- Exercise description
Reproduce, exactly and in full, only the lines below from the one containing "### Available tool" through the one containing "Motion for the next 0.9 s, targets".

- Source records
····················

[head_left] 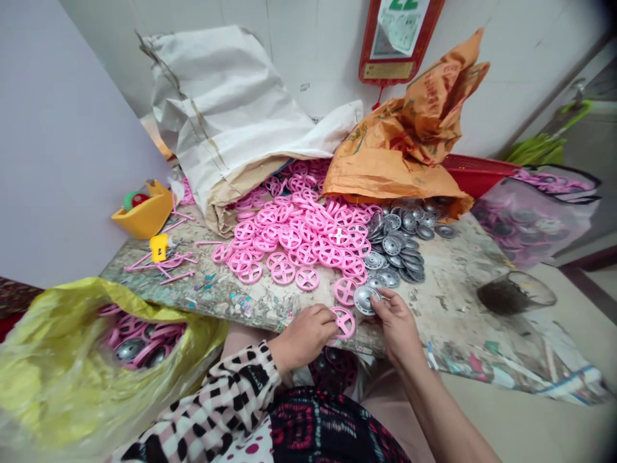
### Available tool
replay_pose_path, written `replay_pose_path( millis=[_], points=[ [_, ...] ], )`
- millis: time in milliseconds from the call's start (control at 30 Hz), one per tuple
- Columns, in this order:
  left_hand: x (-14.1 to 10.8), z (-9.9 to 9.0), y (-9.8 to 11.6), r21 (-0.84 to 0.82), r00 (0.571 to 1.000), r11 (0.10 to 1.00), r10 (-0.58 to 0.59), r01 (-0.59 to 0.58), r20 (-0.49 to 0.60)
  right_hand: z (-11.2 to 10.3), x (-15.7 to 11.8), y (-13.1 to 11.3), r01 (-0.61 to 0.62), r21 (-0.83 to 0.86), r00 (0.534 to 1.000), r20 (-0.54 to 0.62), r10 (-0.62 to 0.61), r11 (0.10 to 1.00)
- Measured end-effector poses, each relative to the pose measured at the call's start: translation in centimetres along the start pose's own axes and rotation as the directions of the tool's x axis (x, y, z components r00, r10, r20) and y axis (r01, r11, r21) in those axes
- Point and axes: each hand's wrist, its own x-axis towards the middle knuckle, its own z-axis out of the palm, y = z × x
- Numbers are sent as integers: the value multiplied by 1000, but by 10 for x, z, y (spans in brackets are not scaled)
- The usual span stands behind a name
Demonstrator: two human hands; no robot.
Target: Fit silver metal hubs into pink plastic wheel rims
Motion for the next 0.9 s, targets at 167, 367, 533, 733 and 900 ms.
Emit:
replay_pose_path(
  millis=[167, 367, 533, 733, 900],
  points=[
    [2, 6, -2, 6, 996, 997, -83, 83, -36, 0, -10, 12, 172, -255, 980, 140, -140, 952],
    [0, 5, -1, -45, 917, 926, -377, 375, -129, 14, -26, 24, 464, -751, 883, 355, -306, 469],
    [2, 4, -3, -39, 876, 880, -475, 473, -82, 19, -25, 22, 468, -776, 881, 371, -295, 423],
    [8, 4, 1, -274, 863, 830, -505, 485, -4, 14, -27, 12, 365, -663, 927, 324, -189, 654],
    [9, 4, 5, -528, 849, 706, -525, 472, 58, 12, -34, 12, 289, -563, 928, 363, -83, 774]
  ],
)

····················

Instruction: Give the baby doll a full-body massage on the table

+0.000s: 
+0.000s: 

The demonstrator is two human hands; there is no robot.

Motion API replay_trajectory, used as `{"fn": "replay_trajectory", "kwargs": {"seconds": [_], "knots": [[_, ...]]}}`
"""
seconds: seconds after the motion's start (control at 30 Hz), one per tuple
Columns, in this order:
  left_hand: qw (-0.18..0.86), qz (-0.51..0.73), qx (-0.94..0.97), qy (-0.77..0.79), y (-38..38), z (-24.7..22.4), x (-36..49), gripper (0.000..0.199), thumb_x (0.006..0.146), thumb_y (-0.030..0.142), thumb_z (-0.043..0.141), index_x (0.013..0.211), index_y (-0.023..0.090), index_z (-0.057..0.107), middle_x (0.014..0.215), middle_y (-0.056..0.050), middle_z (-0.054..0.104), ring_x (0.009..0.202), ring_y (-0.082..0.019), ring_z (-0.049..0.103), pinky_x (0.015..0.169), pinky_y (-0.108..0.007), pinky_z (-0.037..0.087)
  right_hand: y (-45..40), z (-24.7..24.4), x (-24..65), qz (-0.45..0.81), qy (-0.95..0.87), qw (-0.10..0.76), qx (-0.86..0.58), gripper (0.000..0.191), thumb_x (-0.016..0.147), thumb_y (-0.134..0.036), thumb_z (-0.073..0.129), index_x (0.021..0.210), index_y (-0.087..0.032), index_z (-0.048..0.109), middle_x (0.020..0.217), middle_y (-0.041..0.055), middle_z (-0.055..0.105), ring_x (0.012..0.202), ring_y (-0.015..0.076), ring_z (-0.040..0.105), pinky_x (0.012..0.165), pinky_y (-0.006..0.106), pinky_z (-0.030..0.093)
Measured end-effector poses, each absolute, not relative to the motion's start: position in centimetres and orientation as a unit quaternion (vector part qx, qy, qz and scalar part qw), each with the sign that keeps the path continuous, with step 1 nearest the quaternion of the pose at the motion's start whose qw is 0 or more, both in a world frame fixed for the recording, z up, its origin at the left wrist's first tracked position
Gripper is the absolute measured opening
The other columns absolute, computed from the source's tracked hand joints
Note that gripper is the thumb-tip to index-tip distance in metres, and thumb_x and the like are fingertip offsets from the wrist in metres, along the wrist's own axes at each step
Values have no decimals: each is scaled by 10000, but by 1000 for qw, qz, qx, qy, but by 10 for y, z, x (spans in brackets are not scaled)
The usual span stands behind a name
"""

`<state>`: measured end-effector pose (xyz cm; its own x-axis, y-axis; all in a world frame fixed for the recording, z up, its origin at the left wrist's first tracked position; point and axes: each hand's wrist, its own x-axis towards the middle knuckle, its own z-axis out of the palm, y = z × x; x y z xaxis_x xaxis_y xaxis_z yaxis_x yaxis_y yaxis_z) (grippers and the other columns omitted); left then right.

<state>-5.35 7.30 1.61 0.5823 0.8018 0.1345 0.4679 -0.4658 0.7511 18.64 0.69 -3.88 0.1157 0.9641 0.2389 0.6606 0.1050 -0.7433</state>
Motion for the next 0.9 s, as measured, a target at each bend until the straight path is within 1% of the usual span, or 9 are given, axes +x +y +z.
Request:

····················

- Exercise result
### Available tool
replay_pose_path, written `replay_pose_path( millis=[_], points=[ [_, ...] ], )`
- millis: time in milliseconds from the call's start (control at 30 Hz), one per tuple
- Columns, in this order:
  left_hand: x (-14.1 to 10.8), z (-9.9 to 9.0), y (-9.8 to 11.6), r21 (-0.84 to 0.82), r00 (0.571 to 1.000), r11 (0.10 to 1.00), r10 (-0.58 to 0.59), r01 (-0.59 to 0.58), r20 (-0.49 to 0.60)
  right_hand: z (-11.2 to 10.3), x (-15.7 to 11.8), y (-13.1 to 11.3), r01 (-0.61 to 0.62), r21 (-0.83 to 0.86), r00 (0.534 to 1.000), r20 (-0.54 to 0.62), r10 (-0.62 to 0.61), r11 (0.10 to 1.00)
- Measured end-effector poses, each relative to the pose measured at the call's start: translation in centimetres along the start pose's own axes and rotation as the directions of the tool's x axis (x, y, z components r00, r10, r20) and y axis (r01, r11, r21) in those axes
- Point and axes: each hand's wrist, its own x-axis towards the middle knuckle, its own z-axis out of the palm, y = z × x
- Numbers are sent as integers: the value multiplied by 1000, but by 10 for x, z, y (spans in brackets are not scaled)
- The usual span stands behind a name
Demonstrator: two human hands; no robot.
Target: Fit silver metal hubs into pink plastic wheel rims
Motion for the next 0.9 s, targets at 167, 367, 533, 733 and 900 ms.

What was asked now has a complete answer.